>>>>>

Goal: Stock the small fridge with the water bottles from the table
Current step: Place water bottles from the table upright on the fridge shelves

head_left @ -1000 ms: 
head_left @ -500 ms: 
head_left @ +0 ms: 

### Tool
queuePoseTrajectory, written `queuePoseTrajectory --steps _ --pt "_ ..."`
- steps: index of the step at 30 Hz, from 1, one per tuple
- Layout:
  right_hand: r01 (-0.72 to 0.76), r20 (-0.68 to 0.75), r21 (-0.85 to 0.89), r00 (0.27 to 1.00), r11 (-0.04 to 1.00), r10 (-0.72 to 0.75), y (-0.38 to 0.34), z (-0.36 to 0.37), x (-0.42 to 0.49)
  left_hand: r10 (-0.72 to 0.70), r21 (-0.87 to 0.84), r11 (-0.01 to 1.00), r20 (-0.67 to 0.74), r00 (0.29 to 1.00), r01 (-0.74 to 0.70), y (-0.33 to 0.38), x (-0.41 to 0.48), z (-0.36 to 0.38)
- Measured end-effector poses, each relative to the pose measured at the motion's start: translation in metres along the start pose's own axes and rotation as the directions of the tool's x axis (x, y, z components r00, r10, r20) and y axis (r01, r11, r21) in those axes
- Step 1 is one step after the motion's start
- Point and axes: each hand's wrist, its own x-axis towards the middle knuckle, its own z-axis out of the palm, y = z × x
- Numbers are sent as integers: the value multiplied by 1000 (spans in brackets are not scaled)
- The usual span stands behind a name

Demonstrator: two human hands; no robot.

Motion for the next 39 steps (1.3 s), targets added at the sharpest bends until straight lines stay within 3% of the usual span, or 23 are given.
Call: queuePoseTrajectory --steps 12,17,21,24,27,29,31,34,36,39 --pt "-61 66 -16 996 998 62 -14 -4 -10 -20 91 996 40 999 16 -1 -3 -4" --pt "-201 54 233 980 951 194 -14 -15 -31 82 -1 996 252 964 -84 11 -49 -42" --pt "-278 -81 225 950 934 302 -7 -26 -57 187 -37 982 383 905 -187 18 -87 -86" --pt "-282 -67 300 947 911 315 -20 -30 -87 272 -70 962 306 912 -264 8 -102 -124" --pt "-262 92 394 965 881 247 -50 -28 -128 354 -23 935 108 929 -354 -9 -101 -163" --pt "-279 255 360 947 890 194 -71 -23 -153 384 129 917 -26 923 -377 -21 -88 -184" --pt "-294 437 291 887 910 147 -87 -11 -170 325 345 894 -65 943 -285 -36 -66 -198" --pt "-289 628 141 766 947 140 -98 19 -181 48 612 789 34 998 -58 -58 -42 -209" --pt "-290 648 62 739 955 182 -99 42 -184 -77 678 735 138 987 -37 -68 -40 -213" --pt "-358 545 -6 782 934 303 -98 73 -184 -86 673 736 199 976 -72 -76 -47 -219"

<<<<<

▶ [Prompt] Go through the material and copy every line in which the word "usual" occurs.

▶ [Task response]
- The usual span stands behind a name
Motion for the next 39 steps (1.3 s), targets added at the sharpest bends until straight lines stay within 3% of the usual span, or 23 are given.

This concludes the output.